- The task: Which of the lines below mention the word "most"? Pull each one out.

[Records contained in a dataset]
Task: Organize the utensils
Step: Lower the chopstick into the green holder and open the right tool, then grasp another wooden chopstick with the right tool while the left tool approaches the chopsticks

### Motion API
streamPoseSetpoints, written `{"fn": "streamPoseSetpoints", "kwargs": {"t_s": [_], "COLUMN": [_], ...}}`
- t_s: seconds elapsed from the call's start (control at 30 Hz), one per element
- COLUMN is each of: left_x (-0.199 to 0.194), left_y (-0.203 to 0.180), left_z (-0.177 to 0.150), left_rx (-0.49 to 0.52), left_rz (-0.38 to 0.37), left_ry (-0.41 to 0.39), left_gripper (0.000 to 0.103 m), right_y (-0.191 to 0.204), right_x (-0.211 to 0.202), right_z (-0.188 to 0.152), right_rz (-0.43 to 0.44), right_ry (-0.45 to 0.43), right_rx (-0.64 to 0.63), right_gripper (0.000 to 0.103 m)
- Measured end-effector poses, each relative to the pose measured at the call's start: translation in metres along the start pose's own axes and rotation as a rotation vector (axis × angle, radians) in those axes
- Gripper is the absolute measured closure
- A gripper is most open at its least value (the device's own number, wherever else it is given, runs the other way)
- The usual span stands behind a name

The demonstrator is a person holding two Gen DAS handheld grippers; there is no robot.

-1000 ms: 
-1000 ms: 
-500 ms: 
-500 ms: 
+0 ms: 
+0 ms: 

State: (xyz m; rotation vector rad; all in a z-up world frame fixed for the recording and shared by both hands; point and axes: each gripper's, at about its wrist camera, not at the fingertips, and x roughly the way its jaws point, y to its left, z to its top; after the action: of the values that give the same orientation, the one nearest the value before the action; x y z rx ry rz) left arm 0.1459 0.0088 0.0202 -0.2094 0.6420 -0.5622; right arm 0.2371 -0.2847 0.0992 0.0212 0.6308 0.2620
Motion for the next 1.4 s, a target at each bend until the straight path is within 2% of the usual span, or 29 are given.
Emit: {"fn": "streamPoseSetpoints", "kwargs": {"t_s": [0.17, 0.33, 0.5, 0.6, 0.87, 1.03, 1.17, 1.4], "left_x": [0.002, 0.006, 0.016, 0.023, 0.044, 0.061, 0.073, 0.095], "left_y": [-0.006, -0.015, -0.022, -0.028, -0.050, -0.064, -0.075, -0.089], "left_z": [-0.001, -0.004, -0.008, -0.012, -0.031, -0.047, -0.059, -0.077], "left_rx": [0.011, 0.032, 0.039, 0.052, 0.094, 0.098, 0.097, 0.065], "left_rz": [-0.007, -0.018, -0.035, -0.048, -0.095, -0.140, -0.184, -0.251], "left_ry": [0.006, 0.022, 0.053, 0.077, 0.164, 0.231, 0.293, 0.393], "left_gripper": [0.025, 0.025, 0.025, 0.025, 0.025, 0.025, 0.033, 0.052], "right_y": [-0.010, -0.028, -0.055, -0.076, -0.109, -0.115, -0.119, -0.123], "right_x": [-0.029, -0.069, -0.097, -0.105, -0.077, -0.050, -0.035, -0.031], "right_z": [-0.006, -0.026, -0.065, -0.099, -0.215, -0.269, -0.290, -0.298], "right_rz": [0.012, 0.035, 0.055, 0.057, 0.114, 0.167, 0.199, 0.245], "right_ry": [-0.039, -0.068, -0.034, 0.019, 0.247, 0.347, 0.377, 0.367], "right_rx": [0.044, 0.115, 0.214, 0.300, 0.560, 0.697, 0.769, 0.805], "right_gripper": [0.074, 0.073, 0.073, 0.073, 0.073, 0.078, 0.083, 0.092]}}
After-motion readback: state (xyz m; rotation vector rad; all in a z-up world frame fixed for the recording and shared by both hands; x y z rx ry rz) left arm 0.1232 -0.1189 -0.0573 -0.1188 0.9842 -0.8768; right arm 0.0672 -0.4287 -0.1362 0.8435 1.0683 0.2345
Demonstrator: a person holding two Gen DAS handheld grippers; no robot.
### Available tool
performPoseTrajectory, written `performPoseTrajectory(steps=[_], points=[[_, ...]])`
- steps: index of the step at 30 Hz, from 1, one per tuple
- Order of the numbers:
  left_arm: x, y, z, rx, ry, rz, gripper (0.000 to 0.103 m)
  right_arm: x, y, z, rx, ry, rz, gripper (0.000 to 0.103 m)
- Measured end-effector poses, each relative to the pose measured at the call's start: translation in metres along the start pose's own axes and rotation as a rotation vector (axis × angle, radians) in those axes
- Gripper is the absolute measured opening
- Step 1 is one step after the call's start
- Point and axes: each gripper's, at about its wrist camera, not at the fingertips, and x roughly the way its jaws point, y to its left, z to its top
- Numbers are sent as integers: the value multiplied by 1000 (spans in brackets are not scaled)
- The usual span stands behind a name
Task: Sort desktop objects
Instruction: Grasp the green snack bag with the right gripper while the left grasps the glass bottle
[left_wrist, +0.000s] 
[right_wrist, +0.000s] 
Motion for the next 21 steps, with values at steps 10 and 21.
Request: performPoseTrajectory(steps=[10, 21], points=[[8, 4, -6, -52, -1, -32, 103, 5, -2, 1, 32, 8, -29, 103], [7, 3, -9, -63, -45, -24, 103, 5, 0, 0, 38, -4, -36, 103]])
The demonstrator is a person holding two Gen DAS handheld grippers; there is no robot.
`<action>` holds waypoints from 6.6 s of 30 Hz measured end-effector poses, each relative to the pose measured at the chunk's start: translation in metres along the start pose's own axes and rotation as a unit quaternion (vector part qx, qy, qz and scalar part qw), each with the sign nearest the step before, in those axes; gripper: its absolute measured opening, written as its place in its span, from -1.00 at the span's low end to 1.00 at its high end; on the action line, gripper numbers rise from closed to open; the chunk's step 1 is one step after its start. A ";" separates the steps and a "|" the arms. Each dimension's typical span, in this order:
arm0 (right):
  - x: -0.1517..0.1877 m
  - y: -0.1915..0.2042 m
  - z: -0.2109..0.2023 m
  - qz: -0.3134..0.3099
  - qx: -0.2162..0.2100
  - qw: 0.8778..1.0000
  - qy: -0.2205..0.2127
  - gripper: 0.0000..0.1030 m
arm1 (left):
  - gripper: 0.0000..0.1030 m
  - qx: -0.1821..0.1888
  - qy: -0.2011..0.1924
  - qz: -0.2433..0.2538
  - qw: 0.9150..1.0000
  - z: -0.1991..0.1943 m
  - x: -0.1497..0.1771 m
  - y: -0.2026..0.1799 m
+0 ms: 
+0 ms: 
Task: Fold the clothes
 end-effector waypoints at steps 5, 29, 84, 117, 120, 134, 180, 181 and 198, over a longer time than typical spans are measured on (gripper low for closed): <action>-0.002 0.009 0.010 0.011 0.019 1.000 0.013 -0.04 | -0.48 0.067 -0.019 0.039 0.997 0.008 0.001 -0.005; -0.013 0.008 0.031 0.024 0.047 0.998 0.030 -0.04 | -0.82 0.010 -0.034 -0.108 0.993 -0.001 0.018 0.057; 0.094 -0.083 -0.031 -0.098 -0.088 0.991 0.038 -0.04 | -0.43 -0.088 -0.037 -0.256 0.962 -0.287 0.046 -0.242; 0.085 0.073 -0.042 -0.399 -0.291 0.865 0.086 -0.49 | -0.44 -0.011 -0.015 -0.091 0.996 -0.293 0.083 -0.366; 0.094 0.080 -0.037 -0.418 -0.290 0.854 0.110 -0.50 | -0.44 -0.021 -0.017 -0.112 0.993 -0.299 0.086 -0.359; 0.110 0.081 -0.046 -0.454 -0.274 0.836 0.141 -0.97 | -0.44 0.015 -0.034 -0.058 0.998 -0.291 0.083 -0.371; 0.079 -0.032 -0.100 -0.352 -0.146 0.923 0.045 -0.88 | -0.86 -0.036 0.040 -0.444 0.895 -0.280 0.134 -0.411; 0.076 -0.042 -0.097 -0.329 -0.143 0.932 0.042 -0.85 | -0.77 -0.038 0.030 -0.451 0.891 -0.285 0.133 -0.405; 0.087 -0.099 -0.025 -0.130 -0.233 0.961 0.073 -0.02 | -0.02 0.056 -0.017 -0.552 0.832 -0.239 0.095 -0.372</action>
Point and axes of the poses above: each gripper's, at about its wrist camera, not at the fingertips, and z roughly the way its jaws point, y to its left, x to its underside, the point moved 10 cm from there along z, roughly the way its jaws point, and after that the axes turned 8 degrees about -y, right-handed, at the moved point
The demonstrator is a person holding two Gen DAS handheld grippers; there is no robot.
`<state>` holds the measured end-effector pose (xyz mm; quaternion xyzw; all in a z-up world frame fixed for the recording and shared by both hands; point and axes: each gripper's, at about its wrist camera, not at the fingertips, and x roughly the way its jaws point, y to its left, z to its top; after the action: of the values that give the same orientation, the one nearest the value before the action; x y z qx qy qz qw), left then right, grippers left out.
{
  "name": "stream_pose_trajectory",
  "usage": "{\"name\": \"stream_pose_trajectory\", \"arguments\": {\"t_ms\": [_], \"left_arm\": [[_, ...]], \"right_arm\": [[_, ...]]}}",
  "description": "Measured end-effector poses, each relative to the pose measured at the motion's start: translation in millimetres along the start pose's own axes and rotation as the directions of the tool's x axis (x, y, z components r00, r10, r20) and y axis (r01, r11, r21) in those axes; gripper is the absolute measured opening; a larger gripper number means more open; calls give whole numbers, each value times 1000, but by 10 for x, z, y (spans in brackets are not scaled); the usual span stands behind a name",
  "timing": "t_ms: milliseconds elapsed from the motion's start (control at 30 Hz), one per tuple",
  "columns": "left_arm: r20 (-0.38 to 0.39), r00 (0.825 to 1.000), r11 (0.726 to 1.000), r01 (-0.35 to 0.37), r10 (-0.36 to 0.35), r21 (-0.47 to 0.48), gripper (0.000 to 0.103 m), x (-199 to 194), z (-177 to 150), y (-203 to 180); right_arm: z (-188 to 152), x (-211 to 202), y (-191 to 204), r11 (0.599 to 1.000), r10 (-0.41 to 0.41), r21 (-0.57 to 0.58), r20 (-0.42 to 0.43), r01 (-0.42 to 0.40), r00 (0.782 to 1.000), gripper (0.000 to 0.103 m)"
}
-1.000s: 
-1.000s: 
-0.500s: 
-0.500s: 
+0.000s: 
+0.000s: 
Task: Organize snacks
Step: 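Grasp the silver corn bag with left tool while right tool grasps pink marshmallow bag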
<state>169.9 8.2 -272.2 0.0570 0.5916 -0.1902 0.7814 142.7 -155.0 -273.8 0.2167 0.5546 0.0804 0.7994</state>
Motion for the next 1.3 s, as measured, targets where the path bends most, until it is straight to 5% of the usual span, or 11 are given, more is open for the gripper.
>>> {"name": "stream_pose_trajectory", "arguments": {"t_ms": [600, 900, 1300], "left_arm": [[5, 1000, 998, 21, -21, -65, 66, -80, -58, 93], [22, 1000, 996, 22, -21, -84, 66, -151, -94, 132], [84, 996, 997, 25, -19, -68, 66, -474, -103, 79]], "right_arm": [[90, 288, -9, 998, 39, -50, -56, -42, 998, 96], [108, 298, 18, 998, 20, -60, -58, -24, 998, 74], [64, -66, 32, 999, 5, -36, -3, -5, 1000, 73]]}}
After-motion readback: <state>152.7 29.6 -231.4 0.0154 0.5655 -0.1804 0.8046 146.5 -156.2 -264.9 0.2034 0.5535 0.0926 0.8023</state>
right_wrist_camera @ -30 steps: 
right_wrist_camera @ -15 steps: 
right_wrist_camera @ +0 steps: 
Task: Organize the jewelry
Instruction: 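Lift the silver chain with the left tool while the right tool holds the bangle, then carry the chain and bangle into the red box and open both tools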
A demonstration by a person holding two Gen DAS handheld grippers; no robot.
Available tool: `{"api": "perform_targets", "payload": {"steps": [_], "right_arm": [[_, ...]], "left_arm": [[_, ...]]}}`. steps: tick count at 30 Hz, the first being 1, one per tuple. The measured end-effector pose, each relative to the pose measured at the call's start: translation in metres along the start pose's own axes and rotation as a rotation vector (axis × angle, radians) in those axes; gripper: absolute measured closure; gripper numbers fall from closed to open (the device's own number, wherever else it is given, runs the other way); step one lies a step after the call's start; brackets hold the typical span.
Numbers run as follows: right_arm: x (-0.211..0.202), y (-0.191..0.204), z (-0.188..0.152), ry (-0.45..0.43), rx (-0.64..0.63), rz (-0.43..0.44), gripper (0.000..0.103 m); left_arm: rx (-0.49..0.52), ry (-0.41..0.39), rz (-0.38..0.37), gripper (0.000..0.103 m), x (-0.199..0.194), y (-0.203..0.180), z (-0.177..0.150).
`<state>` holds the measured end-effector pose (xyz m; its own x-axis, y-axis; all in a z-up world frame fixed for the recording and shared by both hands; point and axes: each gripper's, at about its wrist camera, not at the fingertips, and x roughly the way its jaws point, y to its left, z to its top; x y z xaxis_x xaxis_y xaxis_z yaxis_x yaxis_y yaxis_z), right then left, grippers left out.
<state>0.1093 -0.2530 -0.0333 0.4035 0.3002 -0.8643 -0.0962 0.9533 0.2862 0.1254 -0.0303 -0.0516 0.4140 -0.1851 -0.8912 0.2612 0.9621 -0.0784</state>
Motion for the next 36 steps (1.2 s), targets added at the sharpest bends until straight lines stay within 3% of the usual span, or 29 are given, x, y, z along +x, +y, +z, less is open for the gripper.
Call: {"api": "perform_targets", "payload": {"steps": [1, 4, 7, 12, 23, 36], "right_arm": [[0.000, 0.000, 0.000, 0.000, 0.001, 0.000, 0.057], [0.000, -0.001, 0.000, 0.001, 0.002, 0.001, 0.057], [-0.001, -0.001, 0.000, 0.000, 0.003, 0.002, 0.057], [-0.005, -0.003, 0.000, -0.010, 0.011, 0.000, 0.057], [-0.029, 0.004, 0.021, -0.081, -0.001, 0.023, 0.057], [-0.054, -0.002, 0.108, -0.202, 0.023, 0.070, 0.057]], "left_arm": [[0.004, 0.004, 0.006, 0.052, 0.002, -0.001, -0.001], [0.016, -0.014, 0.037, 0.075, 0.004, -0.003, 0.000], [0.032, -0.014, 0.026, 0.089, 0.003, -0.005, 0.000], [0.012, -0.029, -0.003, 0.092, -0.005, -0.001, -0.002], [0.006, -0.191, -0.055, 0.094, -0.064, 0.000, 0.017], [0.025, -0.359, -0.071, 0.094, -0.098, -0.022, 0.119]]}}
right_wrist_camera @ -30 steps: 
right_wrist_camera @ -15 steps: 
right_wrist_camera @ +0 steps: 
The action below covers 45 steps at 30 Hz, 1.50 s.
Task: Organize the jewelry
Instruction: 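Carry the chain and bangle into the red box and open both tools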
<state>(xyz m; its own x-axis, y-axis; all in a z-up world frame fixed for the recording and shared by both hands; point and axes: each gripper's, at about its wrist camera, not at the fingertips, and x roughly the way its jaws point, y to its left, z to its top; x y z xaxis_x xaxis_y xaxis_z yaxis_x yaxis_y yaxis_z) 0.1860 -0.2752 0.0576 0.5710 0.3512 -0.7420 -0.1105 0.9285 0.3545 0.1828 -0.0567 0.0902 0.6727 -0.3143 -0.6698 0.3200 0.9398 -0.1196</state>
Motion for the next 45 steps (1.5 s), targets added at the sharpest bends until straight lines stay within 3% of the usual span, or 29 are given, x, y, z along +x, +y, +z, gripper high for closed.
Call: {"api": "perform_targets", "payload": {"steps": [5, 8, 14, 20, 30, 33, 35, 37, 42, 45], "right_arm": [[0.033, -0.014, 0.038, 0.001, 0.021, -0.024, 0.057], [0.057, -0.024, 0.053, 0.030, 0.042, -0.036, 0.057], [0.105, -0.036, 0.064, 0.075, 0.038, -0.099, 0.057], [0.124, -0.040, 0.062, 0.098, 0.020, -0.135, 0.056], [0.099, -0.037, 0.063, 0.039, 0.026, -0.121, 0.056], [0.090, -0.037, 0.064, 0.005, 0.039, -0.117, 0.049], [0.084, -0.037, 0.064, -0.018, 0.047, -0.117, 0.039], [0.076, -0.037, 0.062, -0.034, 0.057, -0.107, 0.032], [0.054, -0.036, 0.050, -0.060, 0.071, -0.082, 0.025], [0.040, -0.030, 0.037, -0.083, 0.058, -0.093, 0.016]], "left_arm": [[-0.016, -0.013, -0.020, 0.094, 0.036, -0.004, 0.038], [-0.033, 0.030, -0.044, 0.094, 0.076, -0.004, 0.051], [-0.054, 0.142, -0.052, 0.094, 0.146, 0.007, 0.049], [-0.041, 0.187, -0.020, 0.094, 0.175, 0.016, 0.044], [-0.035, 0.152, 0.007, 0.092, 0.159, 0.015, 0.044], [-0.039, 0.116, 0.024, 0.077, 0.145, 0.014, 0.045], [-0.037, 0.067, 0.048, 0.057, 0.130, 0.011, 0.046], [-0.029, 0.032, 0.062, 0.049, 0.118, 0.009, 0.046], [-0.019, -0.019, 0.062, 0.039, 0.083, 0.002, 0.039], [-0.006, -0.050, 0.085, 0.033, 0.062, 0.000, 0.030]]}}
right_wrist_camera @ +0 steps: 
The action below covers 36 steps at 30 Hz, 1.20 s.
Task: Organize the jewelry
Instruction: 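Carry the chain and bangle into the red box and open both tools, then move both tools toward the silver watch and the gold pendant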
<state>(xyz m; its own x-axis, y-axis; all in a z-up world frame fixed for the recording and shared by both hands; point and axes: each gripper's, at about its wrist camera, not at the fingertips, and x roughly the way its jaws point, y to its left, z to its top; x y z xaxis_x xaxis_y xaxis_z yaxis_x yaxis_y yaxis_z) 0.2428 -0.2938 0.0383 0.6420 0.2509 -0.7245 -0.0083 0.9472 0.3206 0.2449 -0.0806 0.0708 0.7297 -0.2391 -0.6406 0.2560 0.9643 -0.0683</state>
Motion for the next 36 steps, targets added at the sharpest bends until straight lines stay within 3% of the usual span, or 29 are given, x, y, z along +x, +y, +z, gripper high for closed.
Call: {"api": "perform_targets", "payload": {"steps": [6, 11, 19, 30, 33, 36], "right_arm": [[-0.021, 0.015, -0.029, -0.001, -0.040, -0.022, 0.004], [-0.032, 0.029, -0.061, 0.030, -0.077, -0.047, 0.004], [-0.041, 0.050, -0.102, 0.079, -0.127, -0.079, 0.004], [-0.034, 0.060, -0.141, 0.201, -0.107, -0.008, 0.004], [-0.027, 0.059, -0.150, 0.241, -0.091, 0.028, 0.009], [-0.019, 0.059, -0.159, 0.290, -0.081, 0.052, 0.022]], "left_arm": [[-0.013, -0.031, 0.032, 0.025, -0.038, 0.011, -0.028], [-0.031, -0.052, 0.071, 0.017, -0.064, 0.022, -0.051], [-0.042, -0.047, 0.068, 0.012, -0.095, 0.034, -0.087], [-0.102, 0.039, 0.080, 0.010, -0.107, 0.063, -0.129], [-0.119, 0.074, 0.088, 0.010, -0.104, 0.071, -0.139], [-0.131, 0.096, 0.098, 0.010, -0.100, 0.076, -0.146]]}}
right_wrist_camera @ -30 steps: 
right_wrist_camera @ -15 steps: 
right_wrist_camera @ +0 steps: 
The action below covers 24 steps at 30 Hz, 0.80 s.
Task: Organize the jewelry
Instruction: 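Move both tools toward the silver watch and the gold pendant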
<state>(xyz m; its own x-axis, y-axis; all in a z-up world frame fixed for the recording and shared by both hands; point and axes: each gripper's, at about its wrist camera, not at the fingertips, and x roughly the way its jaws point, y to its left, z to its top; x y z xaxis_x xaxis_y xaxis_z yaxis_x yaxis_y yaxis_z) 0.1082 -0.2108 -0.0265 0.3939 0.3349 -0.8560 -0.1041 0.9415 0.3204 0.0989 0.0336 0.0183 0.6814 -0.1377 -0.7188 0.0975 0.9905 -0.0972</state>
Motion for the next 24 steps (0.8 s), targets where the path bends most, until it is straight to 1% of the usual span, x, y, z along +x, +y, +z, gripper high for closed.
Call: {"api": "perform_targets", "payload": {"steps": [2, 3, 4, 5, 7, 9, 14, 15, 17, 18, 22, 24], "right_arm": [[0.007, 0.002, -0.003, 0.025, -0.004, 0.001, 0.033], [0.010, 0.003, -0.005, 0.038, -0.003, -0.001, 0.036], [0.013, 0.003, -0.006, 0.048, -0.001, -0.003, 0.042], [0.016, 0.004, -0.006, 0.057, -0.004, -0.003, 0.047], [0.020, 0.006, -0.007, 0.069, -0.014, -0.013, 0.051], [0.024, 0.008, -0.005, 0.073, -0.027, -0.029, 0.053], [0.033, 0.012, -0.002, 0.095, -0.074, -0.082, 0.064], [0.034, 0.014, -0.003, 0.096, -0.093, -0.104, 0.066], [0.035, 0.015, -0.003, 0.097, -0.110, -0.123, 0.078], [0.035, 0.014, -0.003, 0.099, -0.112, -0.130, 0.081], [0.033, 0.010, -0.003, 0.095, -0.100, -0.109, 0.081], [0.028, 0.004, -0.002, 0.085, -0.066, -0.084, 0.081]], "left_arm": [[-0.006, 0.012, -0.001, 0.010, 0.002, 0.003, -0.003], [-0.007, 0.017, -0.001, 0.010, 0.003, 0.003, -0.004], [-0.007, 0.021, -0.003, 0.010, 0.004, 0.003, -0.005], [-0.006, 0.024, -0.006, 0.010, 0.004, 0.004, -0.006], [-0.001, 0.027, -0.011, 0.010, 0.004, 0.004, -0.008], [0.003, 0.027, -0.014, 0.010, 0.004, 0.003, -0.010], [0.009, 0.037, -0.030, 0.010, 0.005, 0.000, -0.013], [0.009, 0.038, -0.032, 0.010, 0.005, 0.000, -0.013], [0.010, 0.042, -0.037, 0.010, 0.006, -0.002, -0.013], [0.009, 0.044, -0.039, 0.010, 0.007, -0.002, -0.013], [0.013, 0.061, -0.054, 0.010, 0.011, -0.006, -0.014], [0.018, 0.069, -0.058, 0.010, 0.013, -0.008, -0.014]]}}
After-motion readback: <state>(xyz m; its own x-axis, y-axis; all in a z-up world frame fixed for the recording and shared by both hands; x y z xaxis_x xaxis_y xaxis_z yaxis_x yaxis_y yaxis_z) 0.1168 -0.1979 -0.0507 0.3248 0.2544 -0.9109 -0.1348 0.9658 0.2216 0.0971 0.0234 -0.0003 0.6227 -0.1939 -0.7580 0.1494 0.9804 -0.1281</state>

- Your response:
- A gripper is most open at its least value (the device's own number, wherever else it is given, runs the other way)
Motion for the next 1.3 s, as measured, targets where the path bends most, until it is straight to 5% of the usual span, or 11 are given, more is open for the gripper.
Motion for the next 24 steps (0.8 s), targets where the path bends most, until it is straight to 1% of the usual span, x, y, z along +x, +y, +z, gripper high for closed.

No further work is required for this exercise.